Ende des 16. Jahrhunderts entwickelte der als Poet und Kalligraph gleichermaßen berühmte Maler Dong Qichang siehe auch zusammen mit einigen befreundeten Literaten eine Theorie, welche die gesamte bisherige Landschaftsmalerei erfasste. Ausgehend von einem sorgfältigen Studium der Komposition und der malerischen Mittel, das heißt der Anwendungsweisen der Tusche und der Analyse der verschiedenen Stricharten, der „cun“, suchte man die Überlegenheit der Literatenmalerei über den Akademiestil nachzuweisen siehe auch. Da im chinesischen Denken nichts ohne einen altehrwürdigen Stammbaum zu legitimieren ist, rekonstruierte man eine solche Traditionslinie für die Gelehrtenkunst. Die der Akademie war ja spätestens seit Kaiser Huizong längst etabliert. Als Ahnherrn der Literatenmalerei betrachtete man den Tang-Meister Wang Wei, den Erfinder der „gebrochenen Tusche“ und des monochromen Landschaftsbildes. Man zog die Linie weiter über die Landschaftsmeister der Fünf Dynastien-Zeit und der Nord-Song, wie unter anderen Dong Yüan, Juran, Jing Hao, Li Cheng, Guan Tong, Fan Kuan, Mi Fu über die „Vier Großen“ der Yuan-Zeit zu den Malern der Wu-Schule. Den anderen Strang zog man u. a. von dem Tang-Meister Li Sixun über die Süd-Song-Akademie, also Malern wie Li Tang, Liu Songnian, Zhao Boju und die Ma-Xia-Schule, bis hin zur Zhe-Schule. Dieser akademischen Tradition schrieb man eine Malerei technischer Perfektion, dekorativer Vordergründigkeit und äußerlicher Naturnachahmung zu, während man für die Literatenmalerei Freiheit des subjektiven Ausdrucks, individuelle Pinselführung und tiefere Einsicht in die Natur in Anspruch nahm. In Anlehnung an zwei Richtungen des Chan-Buddhismus nannte man die Traditionslinie der wenren-Malerei „Südliche Schule“, die andere entsprechend „Nördliche Schule“. Die Südliche chan Schule lehrte, dass die Erleuchtung intuitiv, in plötzlicher Eingebung zu erlangen sei, die Nördliche glaubte, dass nur ein lebenslanges Mühen den Schüler Schritt für Schritt der Erleuchtung näher bringe.

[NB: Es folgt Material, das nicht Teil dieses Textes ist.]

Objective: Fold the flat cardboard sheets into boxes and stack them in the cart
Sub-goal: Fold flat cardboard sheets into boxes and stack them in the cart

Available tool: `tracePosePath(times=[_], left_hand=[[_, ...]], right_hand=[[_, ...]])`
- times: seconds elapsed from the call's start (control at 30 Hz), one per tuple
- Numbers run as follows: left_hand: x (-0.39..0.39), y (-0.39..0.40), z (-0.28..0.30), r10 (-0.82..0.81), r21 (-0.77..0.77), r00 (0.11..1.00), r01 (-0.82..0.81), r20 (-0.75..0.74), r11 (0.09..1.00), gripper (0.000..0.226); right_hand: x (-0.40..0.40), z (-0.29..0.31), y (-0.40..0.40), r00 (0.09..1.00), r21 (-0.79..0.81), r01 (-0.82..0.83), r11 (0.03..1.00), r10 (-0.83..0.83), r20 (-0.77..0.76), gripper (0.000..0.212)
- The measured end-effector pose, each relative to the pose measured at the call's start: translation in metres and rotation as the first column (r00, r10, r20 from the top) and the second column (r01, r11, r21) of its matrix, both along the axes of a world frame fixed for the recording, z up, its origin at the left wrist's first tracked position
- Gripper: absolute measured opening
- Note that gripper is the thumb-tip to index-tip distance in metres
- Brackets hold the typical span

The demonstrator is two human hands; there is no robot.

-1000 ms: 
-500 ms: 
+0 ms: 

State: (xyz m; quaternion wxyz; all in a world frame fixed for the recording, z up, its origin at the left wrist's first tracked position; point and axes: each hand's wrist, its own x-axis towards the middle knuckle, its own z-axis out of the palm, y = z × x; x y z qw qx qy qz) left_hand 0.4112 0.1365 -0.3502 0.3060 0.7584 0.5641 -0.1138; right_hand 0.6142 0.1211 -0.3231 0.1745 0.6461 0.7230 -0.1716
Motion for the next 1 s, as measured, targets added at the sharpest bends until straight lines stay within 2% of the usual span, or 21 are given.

So richtig die Unterscheidung dieser beiden künstlerischen Haltungen im Grundsätzlichen war, so falsch ist sie in der Bewertung. Künstlerische Tendenzen, die nicht den eigenen entsprachen, wurden abqualifiziert. Dass es sich um eine moralisierende und ideologische Bewertung handelte, zeigt die Tatsache, dass man Zhao Mengfu, dessen Herkunft, Bildung und Werk in jeder Hinsicht dem Ideal des Literatenmalers entsprachen, nicht der Südlichen Schule zurechnete. Nachfolgende Kritikergenerationen hielten sich eng an dieses Schema und erweiterten es, indem sie auch andere Motivgruppen einbezogen. Es wurde Ursache zahlreicher Missverständnisse und Irrtümer, besonders deshalb, weil ein derart vereinfachendes System nicht jedem Künstler gerecht werden konnte. Es spiegelt das Selbstverständnis des konfuzianischen Gelehrten in einer aus den Fugen geratenen Welt. Er sah sich und Seinesgleichen verpflichtet, die überlieferten, in seinen Augen positiven Werte zu verteidigen. Als minderwertig musste er die ansehen, welche sich als Künstler der Macht unterwarfen, die sich in der zu Ende gehenden Ming-Zeit nur noch als korrupt darstellte.